**Prompt**: For every line in the records that has the word "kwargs", make a copy.

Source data
—————

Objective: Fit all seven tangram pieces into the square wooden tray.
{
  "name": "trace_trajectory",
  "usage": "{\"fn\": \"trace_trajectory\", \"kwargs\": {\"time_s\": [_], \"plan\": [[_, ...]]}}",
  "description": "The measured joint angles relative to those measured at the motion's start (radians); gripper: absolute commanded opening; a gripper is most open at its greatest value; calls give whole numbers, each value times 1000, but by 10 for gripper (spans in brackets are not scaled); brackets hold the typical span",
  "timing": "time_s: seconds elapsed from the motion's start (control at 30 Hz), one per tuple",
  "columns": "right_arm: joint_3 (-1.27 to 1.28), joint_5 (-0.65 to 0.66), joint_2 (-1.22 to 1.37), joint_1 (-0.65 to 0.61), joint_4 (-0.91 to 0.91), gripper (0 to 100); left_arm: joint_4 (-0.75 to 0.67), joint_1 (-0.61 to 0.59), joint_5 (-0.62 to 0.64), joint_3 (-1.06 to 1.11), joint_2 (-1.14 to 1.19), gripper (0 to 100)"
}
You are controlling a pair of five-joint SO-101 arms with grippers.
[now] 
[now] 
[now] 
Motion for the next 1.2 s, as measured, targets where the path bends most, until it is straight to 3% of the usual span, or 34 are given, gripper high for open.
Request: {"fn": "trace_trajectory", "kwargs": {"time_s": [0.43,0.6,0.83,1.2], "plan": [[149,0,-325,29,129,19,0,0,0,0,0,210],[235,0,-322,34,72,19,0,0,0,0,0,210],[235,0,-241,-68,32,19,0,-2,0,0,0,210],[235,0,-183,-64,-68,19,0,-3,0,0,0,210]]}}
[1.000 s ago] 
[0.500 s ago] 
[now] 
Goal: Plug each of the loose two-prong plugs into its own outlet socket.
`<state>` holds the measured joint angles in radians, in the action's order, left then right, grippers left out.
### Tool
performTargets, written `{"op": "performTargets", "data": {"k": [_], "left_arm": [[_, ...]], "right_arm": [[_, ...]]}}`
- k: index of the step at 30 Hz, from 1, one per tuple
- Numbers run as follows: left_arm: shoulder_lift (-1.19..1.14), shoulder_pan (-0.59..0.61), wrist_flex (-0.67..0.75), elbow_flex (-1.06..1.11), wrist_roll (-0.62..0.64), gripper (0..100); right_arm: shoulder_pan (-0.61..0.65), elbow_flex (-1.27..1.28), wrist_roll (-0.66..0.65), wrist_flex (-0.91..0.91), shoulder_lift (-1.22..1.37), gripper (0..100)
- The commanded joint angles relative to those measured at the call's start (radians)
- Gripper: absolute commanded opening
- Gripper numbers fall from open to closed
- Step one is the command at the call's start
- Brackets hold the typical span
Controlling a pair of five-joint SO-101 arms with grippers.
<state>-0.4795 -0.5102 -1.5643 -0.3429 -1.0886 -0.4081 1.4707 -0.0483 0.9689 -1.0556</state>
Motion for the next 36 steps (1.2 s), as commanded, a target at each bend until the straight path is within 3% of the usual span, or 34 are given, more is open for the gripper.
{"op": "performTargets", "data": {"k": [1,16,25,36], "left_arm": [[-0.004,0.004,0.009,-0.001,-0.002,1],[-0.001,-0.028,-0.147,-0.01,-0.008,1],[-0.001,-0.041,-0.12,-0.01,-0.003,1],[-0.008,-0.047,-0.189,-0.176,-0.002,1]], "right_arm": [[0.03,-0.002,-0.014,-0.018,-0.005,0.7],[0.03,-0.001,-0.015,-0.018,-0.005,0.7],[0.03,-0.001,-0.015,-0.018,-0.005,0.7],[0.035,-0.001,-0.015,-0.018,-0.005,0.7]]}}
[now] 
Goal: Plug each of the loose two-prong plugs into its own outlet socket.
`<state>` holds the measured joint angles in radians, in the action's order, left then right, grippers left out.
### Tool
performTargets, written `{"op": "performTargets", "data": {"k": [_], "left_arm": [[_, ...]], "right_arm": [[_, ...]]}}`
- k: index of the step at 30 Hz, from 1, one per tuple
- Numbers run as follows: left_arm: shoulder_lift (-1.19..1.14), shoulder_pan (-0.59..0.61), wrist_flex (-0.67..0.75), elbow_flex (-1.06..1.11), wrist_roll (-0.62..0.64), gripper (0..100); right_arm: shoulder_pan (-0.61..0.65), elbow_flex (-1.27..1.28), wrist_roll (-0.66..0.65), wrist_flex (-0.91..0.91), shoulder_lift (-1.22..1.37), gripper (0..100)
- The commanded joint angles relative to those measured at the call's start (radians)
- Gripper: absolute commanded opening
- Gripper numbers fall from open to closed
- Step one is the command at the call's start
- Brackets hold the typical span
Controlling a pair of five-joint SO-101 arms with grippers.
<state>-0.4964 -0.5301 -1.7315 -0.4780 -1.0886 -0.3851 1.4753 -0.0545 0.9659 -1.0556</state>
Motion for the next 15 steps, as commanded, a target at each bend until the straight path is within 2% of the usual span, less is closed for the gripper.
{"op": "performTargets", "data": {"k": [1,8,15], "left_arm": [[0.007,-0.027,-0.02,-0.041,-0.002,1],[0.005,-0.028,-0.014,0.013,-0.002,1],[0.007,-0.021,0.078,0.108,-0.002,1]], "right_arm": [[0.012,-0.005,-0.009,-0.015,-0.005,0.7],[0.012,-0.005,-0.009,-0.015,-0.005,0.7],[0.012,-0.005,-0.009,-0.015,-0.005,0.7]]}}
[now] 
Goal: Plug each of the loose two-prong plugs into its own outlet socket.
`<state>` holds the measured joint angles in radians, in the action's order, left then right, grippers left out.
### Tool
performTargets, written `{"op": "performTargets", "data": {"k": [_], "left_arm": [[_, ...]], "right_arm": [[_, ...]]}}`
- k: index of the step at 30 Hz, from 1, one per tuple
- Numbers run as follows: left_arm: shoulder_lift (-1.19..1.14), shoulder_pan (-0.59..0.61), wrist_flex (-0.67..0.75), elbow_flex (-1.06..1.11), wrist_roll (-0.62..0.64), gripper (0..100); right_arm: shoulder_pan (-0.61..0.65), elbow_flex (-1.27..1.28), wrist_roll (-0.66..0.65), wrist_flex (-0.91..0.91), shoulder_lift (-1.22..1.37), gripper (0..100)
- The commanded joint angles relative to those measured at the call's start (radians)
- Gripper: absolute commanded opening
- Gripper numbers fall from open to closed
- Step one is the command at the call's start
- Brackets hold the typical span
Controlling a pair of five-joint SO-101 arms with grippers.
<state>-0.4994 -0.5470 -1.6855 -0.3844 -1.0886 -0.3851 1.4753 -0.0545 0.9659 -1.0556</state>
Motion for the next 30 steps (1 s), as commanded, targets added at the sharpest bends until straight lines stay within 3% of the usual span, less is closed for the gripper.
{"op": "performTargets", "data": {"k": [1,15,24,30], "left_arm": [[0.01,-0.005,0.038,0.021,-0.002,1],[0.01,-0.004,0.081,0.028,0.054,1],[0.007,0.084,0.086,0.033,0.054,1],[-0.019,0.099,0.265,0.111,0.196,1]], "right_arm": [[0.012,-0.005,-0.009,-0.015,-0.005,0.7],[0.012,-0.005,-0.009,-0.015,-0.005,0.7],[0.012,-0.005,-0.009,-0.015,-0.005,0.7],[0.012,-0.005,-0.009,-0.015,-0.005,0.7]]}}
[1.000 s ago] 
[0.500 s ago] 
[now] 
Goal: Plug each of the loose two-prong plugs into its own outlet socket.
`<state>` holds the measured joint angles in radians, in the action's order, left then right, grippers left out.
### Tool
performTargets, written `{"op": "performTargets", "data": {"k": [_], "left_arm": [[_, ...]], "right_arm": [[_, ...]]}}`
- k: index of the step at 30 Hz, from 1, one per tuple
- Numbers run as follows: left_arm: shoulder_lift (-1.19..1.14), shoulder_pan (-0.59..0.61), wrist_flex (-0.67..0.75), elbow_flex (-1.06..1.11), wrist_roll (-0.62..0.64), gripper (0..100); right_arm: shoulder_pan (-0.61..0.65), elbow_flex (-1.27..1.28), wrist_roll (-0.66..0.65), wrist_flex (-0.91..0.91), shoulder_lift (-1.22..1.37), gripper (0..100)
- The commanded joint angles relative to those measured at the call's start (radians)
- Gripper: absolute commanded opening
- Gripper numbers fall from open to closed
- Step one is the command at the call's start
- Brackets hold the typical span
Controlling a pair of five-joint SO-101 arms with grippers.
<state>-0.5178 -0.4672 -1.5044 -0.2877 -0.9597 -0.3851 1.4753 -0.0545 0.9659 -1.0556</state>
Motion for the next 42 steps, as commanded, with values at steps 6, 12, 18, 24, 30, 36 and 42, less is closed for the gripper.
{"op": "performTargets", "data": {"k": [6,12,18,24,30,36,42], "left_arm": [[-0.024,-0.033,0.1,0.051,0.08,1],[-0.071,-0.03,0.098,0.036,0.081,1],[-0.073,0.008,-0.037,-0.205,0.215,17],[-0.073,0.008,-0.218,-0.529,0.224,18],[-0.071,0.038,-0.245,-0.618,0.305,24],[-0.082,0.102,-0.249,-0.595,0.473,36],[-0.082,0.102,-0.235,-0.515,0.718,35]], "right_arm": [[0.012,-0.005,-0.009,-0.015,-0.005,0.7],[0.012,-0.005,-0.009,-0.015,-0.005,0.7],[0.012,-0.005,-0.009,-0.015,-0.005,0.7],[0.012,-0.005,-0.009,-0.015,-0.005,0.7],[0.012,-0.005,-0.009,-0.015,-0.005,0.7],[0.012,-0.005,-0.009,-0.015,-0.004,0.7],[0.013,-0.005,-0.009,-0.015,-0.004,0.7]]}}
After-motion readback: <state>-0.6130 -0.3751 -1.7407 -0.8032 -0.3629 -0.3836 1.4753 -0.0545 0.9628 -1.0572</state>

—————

**Written answer**:
  "usage": "{\"fn\": \"trace_trajectory\", \"kwargs\": {\"time_s\": [_], \"plan\": [[_, ...]]}}",
Request: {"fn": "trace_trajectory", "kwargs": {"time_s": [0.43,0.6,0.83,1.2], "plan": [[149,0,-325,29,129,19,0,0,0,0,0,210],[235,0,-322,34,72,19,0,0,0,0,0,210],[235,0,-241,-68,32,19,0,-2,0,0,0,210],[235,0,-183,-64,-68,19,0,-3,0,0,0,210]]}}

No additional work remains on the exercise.